§ EXERCISE BRIEF: Taking the line with "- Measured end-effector" as the first and the line with "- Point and" as the last, set down exactly every line in that range from the entries below, and no more.

§ PROVIDED INFORMATION:
^^^^

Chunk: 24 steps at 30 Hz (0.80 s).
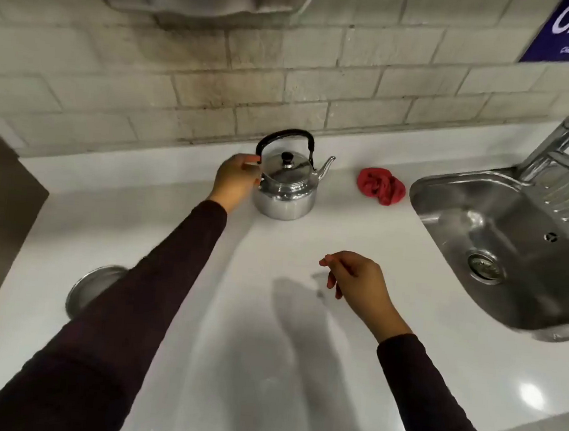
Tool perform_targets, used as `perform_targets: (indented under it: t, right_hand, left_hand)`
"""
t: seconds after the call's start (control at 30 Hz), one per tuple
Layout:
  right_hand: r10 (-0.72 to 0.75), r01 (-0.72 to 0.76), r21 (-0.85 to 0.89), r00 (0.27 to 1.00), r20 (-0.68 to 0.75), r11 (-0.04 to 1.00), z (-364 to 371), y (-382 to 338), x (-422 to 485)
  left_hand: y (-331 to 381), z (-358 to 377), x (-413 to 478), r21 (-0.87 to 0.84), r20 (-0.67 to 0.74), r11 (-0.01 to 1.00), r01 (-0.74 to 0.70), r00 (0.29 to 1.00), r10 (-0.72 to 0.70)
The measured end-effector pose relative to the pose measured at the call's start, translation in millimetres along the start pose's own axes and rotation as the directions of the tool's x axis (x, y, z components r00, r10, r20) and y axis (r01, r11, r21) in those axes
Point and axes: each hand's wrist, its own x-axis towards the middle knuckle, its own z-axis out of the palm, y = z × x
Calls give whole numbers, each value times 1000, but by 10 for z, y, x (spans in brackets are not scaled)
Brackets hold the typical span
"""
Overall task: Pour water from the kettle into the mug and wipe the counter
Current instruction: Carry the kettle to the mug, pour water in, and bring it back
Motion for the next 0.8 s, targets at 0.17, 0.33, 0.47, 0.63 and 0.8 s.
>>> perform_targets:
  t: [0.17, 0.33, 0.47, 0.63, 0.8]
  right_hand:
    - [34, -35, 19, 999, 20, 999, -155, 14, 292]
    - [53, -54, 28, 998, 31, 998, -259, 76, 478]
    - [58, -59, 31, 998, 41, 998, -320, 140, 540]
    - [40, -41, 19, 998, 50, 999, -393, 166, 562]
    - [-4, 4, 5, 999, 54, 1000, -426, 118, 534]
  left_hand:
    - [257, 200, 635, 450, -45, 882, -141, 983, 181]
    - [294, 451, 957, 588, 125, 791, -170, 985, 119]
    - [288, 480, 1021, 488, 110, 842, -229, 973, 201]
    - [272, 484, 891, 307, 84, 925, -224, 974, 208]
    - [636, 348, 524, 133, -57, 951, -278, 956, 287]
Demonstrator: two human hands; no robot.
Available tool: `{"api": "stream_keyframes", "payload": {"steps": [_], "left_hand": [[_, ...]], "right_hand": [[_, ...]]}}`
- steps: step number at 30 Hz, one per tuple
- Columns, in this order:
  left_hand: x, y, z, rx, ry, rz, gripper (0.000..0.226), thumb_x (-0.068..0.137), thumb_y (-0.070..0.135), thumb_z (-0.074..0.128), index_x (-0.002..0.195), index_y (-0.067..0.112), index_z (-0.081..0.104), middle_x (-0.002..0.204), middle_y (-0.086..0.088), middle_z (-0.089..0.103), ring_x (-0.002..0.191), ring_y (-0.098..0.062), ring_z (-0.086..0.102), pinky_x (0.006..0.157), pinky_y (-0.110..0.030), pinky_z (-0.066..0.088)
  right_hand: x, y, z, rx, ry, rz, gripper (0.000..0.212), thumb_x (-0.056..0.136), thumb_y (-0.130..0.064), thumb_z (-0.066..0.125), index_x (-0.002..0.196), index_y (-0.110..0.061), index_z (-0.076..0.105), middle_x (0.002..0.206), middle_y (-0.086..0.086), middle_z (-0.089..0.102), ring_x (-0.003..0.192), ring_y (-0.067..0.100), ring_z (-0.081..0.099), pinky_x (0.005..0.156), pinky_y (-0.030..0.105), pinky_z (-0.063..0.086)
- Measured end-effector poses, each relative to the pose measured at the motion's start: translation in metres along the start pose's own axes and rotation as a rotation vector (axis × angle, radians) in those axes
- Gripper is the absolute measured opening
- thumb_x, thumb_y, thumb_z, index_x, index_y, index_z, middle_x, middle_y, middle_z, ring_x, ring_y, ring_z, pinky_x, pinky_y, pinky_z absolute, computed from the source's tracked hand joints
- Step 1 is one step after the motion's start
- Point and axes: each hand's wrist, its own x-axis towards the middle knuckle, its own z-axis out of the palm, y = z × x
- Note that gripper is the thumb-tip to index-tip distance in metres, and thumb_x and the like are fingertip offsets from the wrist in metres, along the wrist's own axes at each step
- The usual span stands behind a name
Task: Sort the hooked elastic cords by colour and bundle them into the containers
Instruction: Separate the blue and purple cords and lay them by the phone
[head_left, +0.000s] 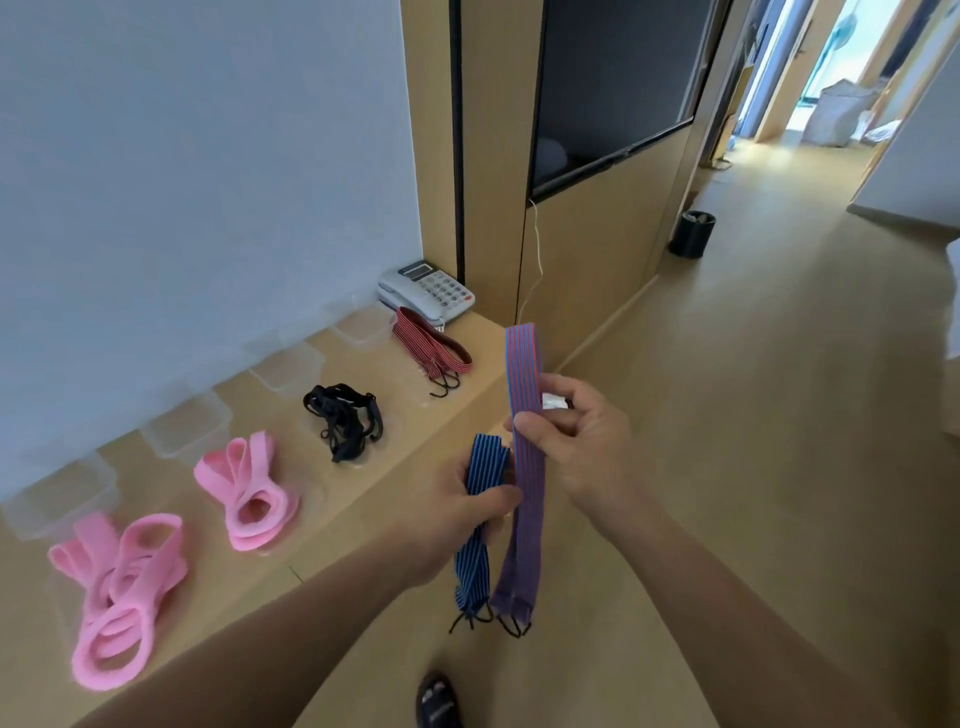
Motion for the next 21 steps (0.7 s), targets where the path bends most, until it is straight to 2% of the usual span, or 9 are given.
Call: {"api": "stream_keyframes", "payload": {"steps": [2, 4, 7, 9, 11, 13, 14, 17, 21], "left_hand": [[0.015, 0.002, 0.003, 0.072, 0.012, 0.001, 0.014, 0.090, 0.006, 0.067, 0.082, 0.001, 0.057, 0.050, -0.002, 0.049, 0.041, -0.012, 0.040, 0.047, -0.025, 0.035], [0.033, 0.006, 0.002, 0.075, 0.071, -0.018, 0.020, 0.090, 0.010, 0.068, 0.085, -0.006, 0.058, 0.046, -0.002, 0.048, 0.038, -0.012, 0.039, 0.044, -0.024, 0.033], [0.058, 0.016, -0.003, -0.011, 0.084, 0.002, 0.017, 0.091, 0.013, 0.067, 0.079, 0.003, 0.062, 0.045, -0.004, 0.046, 0.038, -0.014, 0.038, 0.044, -0.023, 0.033], [0.077, 0.024, -0.008, -0.097, 0.088, 0.017, 0.016, 0.091, 0.011, 0.066, 0.075, 0.008, 0.063, 0.044, -0.006, 0.045, 0.037, -0.015, 0.036, 0.043, -0.022, 0.033], [0.097, 0.030, -0.015, -0.132, 0.110, 0.030, 0.016, 0.091, 0.010, 0.066, 0.075, 0.011, 0.063, 0.044, -0.005, 0.046, 0.037, -0.015, 0.037, 0.043, -0.023, 0.034], [0.115, 0.032, -0.023, -0.114, 0.139, 0.044, 0.015, 0.091, 0.013, 0.067, 0.078, 0.006, 0.063, 0.046, -0.007, 0.047, 0.039, -0.017, 0.038, 0.044, -0.025, 0.035], [0.124, 0.032, -0.028, -0.100, 0.162, 0.050, 0.017, 0.091, 0.014, 0.067, 0.080, 0.002, 0.062, 0.047, -0.009, 0.047, 0.040, -0.018, 0.038, 0.046, -0.027, 0.036], [0.146, 0.026, -0.041, -0.031, 0.266, 0.025, 0.025, 0.090, 0.020, 0.069, 0.079, 0.003, 0.056, 0.049, -0.011, 0.048, 0.041, -0.019, 0.042, 0.051, -0.031, 0.038], [0.166, 0.015, -0.053, 0.037, 0.366, -0.017, 0.029, 0.090, 0.030, 0.070, 0.080, 0.007, 0.054, 0.051, -0.009, 0.050, 0.043, -0.017, 0.045, 0.053, -0.030, 0.038]], "right_hand": [[0.014, 0.002, -0.003, -0.024, 0.023, -0.009, 0.032, 0.085, -0.011, 0.072, 0.105, -0.031, 0.057, 0.080, 0.003, 0.076, 0.076, 0.020, 0.073, 0.077, 0.034, 0.057], [0.026, 0.009, -0.008, 0.008, 0.040, 0.009, 0.035, 0.086, -0.014, 0.071, 0.112, -0.030, 0.053, 0.084, 0.003, 0.076, 0.081, 0.020, 0.072, 0.083, 0.037, 0.055], [0.034, 0.025, -0.019, 0.105, 0.060, 0.060, 0.040, 0.090, -0.020, 0.067, 0.124, -0.020, 0.047, 0.098, -0.002, 0.075, 0.090, 0.009, 0.068, 0.082, 0.028, 0.051], [0.032, 0.041, -0.024, 0.127, -0.032, 0.131, 0.034, 0.089, -0.022, 0.065, 0.120, -0.017, 0.053, 0.100, -0.006, 0.073, 0.090, 0.004, 0.066, 0.078, 0.020, 0.050], [0.028, 0.056, -0.025, 0.111, -0.192, 0.243, 0.030, 0.089, -0.036, 0.064, 0.110, -0.014, 0.062, 0.094, 0.002, 0.071, 0.086, 0.016, 0.064, 0.073, 0.023, 0.050], [0.035, 0.068, -0.026, 0.047, -0.273, 0.320, 0.046, 0.084, -0.053, 0.065, 0.103, -0.011, 0.066, 0.086, 0.023, 0.063, 0.076, 0.033, 0.056, 0.065, 0.033, 0.049], [0.041, 0.070, -0.026, 0.031, -0.274, 0.330, 0.044, 0.087, -0.050, 0.063, 0.102, -0.009, 0.065, 0.084, 0.024, 0.063, 0.073, 0.036, 0.055, 0.063, 0.036, 0.047], [0.063, 0.076, -0.031, -0.066, -0.235, 0.320, 0.019, 0.100, -0.015, 0.049, 0.099, 0.001, 0.060, 0.079, 0.003, 0.072, 0.072, 0.035, 0.056, 0.063, 0.034, 0.051], [0.092, 0.060, -0.028, -0.093, -0.180, 0.241, 0.014, 0.098, -0.007, 0.051, 0.094, -0.008, 0.063, 0.078, 0.002, 0.074, 0.071, 0.021, 0.066, 0.066, 0.035, 0.055]]}}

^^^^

§ RESULT OF THIS EXERCISE:
- Measured end-effector poses, each relative to the pose measured at the motion's start: translation in metres along the start pose's own axes and rotation as a rotation vector (axis × angle, radians) in those axes
- Gripper is the absolute measured opening
- thumb_x, thumb_y, thumb_z, index_x, index_y, index_z, middle_x, middle_y, middle_z, ring_x, ring_y, ring_z, pinky_x, pinky_y, pinky_z absolute, computed from the source's tracked hand joints
- Step 1 is one step after the motion's start
- Point and axes: each hand's wrist, its own x-axis towards the middle knuckle, its own z-axis out of the palm, y = z × x

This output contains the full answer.